> ASSIGNMENT
Copy out each line of the listing that has the word "cartoon" in it.

====================

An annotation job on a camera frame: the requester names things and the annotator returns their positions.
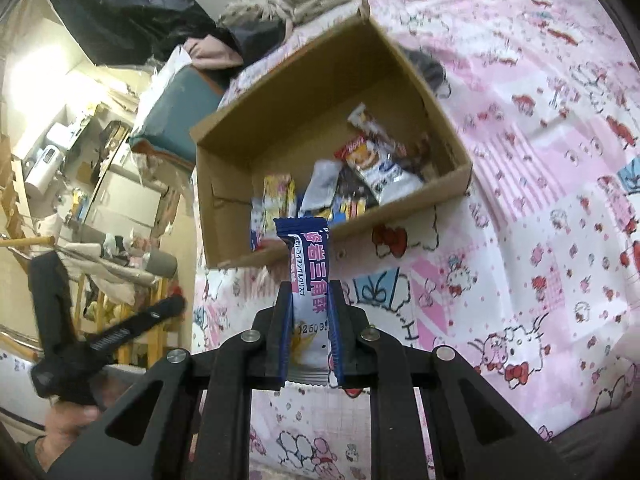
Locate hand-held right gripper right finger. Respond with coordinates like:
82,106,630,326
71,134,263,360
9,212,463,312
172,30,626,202
327,280,576,480

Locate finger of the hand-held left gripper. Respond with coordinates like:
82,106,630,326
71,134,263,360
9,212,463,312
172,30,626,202
27,251,77,361
80,294,187,367

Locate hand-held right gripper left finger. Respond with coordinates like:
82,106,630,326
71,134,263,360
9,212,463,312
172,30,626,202
47,282,294,480

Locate dark blue and white snack packet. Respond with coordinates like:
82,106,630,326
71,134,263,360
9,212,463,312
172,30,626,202
274,216,334,387

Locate white snack packet red end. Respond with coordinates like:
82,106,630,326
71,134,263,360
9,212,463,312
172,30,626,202
249,198,281,254

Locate pale yellow cartoon snack packet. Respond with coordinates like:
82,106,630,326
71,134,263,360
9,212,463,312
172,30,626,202
262,174,297,221

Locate white snack packet dark blue end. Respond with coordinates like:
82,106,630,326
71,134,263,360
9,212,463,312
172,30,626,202
299,160,346,212

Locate white cartoon snack packet red label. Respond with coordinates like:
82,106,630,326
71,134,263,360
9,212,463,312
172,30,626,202
334,132,417,207
347,102,397,149

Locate dark brown snack packet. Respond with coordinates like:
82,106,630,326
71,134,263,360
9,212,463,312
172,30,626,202
400,135,434,182

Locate brown cardboard box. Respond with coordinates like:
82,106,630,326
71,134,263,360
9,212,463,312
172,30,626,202
190,0,474,269

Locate person's left forearm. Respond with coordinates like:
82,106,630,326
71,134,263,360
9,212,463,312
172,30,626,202
19,434,54,472

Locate person's left hand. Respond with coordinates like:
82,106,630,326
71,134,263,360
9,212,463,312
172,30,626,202
44,398,108,444

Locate hanging light clothes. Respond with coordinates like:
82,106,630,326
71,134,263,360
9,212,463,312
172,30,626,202
55,240,157,288

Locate grey trash bin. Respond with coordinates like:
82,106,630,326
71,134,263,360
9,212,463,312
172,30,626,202
145,249,179,279

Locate white kitchen cabinet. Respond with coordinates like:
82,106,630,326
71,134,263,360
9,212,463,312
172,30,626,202
82,160,169,241

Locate white water heater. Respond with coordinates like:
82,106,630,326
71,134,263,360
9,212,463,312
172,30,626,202
24,144,64,199

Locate teal cushion with brown edge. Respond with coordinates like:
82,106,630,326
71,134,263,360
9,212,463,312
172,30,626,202
129,66,226,166

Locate white papers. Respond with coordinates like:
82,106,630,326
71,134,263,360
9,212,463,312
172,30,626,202
135,47,194,129

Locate pink cartoon printed bed sheet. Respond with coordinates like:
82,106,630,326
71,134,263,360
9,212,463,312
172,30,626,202
192,0,640,480

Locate dark cloth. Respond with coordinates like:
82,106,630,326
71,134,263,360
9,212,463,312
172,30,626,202
405,47,451,99

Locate pink cloth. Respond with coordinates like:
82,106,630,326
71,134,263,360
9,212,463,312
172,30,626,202
182,35,245,70

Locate dark grey clothing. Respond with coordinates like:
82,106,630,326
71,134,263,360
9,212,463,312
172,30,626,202
540,400,640,480

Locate black hanging garment bag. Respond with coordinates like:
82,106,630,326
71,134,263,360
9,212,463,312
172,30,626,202
40,0,222,67

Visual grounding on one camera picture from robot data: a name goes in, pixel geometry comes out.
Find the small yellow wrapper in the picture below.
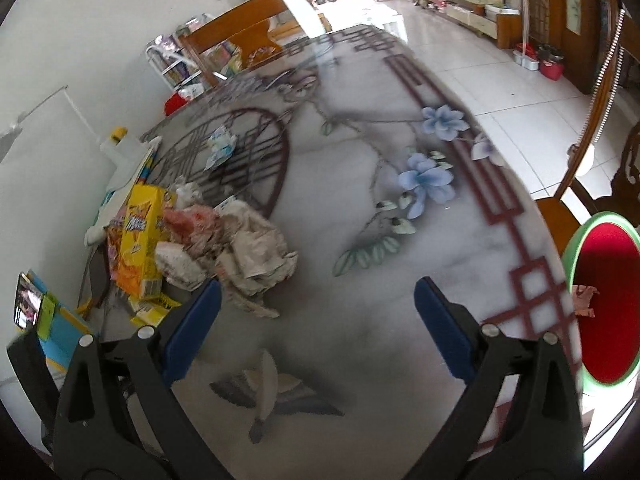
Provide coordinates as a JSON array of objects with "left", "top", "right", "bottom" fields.
[{"left": 127, "top": 294, "right": 183, "bottom": 326}]

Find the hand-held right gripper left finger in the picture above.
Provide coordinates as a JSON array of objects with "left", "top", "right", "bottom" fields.
[{"left": 50, "top": 278, "right": 236, "bottom": 480}]

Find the blue and white wrapper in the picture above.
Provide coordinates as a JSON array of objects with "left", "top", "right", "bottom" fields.
[{"left": 206, "top": 127, "right": 238, "bottom": 171}]

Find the blue phone stand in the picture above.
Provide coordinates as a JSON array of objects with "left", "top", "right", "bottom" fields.
[{"left": 25, "top": 270, "right": 96, "bottom": 371}]

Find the black flat object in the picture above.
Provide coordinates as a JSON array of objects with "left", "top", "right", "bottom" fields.
[{"left": 7, "top": 332, "right": 61, "bottom": 456}]

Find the blue and white packet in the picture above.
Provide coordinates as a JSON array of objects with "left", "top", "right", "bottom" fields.
[{"left": 84, "top": 180, "right": 136, "bottom": 247}]

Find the white plastic stool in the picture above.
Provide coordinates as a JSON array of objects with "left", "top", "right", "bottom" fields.
[{"left": 372, "top": 10, "right": 408, "bottom": 41}]

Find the smartphone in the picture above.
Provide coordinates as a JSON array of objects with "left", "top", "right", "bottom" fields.
[{"left": 12, "top": 272, "right": 43, "bottom": 332}]

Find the carved wooden chair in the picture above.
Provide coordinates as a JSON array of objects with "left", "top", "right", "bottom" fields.
[{"left": 554, "top": 7, "right": 640, "bottom": 248}]

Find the red container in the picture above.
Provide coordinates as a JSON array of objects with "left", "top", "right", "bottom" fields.
[{"left": 164, "top": 91, "right": 196, "bottom": 117}]

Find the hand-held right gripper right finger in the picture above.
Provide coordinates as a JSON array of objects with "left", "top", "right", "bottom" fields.
[{"left": 400, "top": 276, "right": 586, "bottom": 480}]

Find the mop with metal pole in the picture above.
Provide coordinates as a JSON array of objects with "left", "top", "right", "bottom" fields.
[{"left": 512, "top": 0, "right": 541, "bottom": 72}]

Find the colourful picture book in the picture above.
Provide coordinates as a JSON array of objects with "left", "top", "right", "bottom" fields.
[{"left": 132, "top": 137, "right": 163, "bottom": 191}]

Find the pink noodle snack packet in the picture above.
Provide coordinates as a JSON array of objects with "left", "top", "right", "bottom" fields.
[{"left": 105, "top": 217, "right": 126, "bottom": 286}]

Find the red bucket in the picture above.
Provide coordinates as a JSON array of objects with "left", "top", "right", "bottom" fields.
[{"left": 537, "top": 45, "right": 567, "bottom": 81}]

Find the white tissue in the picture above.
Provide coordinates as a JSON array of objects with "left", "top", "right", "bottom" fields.
[{"left": 172, "top": 181, "right": 203, "bottom": 207}]

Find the white patterned bag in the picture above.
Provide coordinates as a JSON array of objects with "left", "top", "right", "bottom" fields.
[{"left": 212, "top": 200, "right": 301, "bottom": 320}]

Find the white metal book rack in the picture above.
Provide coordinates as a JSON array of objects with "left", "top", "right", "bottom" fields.
[{"left": 145, "top": 12, "right": 241, "bottom": 91}]

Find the wooden dining chair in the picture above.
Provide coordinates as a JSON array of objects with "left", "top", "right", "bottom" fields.
[{"left": 177, "top": 0, "right": 313, "bottom": 86}]

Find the yellow snack bag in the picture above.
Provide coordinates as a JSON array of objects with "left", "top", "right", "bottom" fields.
[{"left": 114, "top": 184, "right": 178, "bottom": 301}]

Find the white bottle yellow cap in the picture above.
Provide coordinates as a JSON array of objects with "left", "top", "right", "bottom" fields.
[{"left": 100, "top": 129, "right": 143, "bottom": 166}]

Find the white desk lamp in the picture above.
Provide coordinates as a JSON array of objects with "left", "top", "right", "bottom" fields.
[{"left": 0, "top": 85, "right": 151, "bottom": 201}]

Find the hanging scroll painting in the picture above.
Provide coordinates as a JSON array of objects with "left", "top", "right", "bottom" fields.
[{"left": 565, "top": 0, "right": 583, "bottom": 36}]

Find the pink and white plastic bag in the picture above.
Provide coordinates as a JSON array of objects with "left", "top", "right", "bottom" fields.
[{"left": 162, "top": 204, "right": 221, "bottom": 241}]

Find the low television cabinet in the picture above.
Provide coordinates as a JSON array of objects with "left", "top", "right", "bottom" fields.
[{"left": 415, "top": 0, "right": 521, "bottom": 51}]

====================

> RESULT
Locate pale yellow cartoon snack packet. Respond with coordinates like:
Locate white cartoon snack packet red label. Respond with coordinates like:
Locate pink cartoon printed bed sheet. Respond with coordinates like:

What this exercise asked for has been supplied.